Nevermind
Si hablamos de la adolescencia, el acontecimiento determinante para los que nacimos en los 70 fue el suicidio de Kurt Cobain, máximo icono del grunge
![Kurt Cobain, durante la grabación del «Unplugged» que Nirvana hizo para la MTV en 1993](https://s3.abcstatics.com/abc/sevilla/media/opinion/2020/11/22/s/Kurt2-k4zG--1248x698@abc.jpg)
Con «Arena» (Tusquets), Miguel Ángel Oeste ha conseguido algo que suele ser atributo de las canciones perdurables: la capacidad de transportarte a momentos imperecederos de la juventud. Diría que Oeste ha escrito la primera novela grunge en España. Grunge en la forma, con ese modo ... de contar entrecortado, plagado de imágenes de lírica dureza, áspero y tierno a la vez, y también en el fondo, la historia de un grupo de chavales sobreviviendo, entre cervezas calientes, noches sin rumbo y salitre, a un verano en la Málaga de los 90.
Cada generación fabrica sus propios monstruos y dioses, y todas quedan marcadas a fuego por acontecimientos que los configuran simbólicamente. En la nuestra hay un buen puñado: la teta de Sabrina, el puñetazo de Ruiz-Mateos a Boyer, el abominable asesinato de Miguel Ángel Blanco. Pero si hablamos de la adolescencia, diría que el acontecimiento determinante para los que nacimos en los 70 fue el suicidio de Kurt Cobain, el cantante de Nirvana y máximo icono del grunge. Con su muerte, en la primavera del 94, se acabó la fiesta.

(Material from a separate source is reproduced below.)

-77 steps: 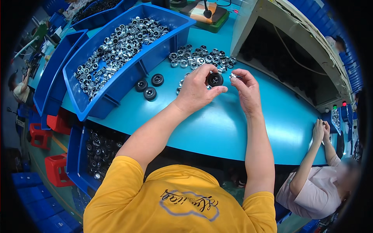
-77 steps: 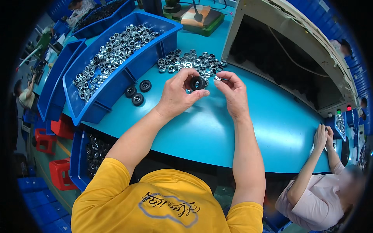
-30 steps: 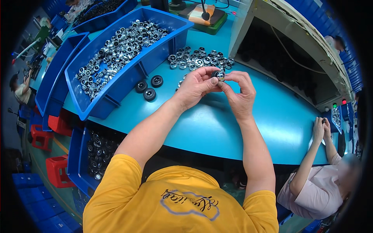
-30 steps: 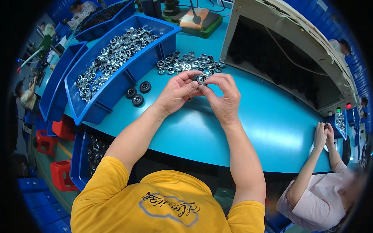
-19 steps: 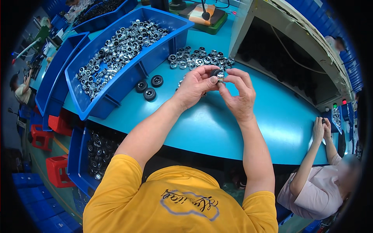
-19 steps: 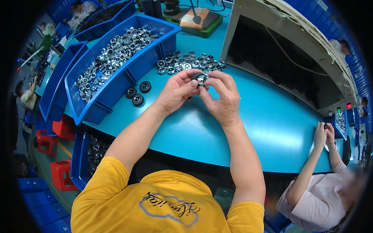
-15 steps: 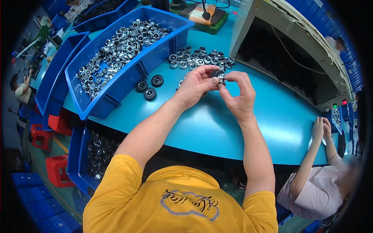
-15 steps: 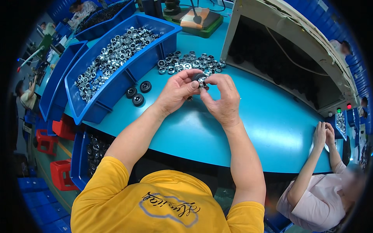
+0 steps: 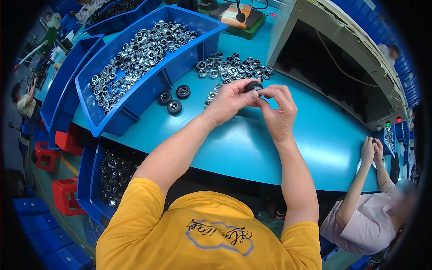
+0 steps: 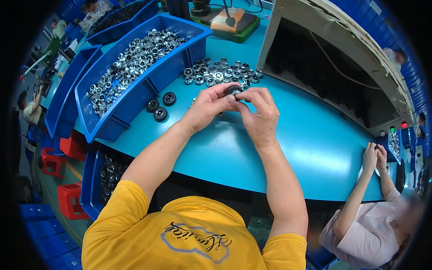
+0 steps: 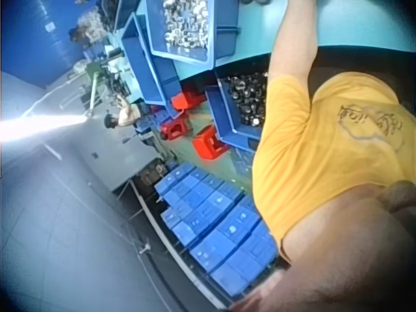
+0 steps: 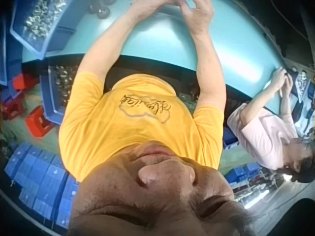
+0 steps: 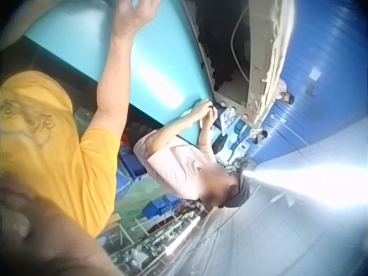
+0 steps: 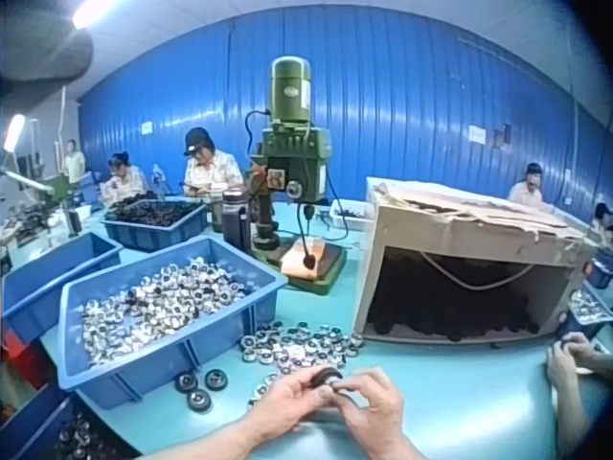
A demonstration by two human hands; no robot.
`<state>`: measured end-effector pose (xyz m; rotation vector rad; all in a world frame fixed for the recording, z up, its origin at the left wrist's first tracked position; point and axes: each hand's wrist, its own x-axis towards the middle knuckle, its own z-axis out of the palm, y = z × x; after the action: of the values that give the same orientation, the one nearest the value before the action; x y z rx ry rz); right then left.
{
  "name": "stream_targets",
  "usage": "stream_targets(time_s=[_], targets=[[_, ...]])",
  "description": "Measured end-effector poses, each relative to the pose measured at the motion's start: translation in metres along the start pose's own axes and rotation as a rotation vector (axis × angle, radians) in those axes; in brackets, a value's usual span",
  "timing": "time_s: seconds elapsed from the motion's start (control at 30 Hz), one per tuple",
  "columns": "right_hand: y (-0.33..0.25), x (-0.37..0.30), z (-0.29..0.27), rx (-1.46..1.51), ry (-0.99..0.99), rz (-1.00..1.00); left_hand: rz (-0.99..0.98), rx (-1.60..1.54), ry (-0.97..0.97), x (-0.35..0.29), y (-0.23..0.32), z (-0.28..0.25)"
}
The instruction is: Assembling rubber toy tires onto plastic wheel hubs at a factory workbench.
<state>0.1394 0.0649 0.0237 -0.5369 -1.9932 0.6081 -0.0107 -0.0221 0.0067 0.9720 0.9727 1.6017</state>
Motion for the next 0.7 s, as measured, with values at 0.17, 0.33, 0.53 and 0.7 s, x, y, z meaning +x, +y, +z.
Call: stream_targets(time_s=[0.17, 0.33, 0.53, 0.7], targets=[[0.000, 0.000, 0.005, 0.125, -0.092, 0.003, 0.063, 0.105, 0.057, 0.005, -0.013, 0.000], [0.015, -0.001, 0.001, 0.659, -0.142, 0.415, 0.081, 0.065, 0.086, 0.003, -0.009, -0.002], [0.011, -0.006, 0.005, 0.805, -0.353, 0.580, 0.121, 0.121, 0.140, -0.002, -0.005, -0.001], [0.009, -0.012, 0.004, 0.703, -0.299, 0.459, 0.193, 0.264, 0.176, -0.003, -0.006, 0.003]])
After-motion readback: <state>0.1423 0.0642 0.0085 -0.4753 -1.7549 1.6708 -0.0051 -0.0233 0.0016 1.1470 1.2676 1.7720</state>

En «Arena», uno escucha todo el tiempo el «Nevermind» de Nirvana. Bajo el abrigo rudo y desapacible de los sonidos que provenían de Seattle, todos los que fuimos adolescentes en los 90 forjamos algo parecido a una actitud, basada en una mezcla de rabia y esplín —nada nuevo bajo el sol teenager— y en la terquedad en extraer cierta belleza de lo mugriento. Después llegó el tiempo, claro, de abominar de todo aquello, como se suele renegar de las lecturas primerizas. Pasados los años, sólo quedan la gratitud y el orgullo.
No tengo dudas: a pesar de toda la contestación, de toda la rabia, fuimos felices. Los adolescentes sevillanos que crecimos en los 90, por partida doble. Porque entonces, Sevilla, con su Expo’92, era como éramos nosotros: una criatura abriéndose al mundo, estrenando ropa, algo desquiciada pero atiborrada de futuro. Nunca olvidaré las noches de espectáculo en el lago, el inigualable sabor de las primeras cervezas en el Pabellón de Cruzcampo, las impresionantes bailarinas caribeñas de los pasacalles que movían las caderas como abriendo ventanas a otros mundos. Y la bendita Plaza Sony, populosa y vibrante, con su mastodóntica pantalla, donde, entre concierto y concierto, reproducían vídeos de la MTV, entre ellos, muchas veces, los de Nirvana.
La asociación Legado Expo ha intentado en vano evitar la demolición del antiguo Pabellón de la ONU en la Exposición del 92. Es un empeño noble, pero inútil: el único patrimonio inquebrantable es nuestra memoria. Para sacarla a pasear, basta con leer novelas como la de «Oeste» o poner bien fuerte el «Nevermind».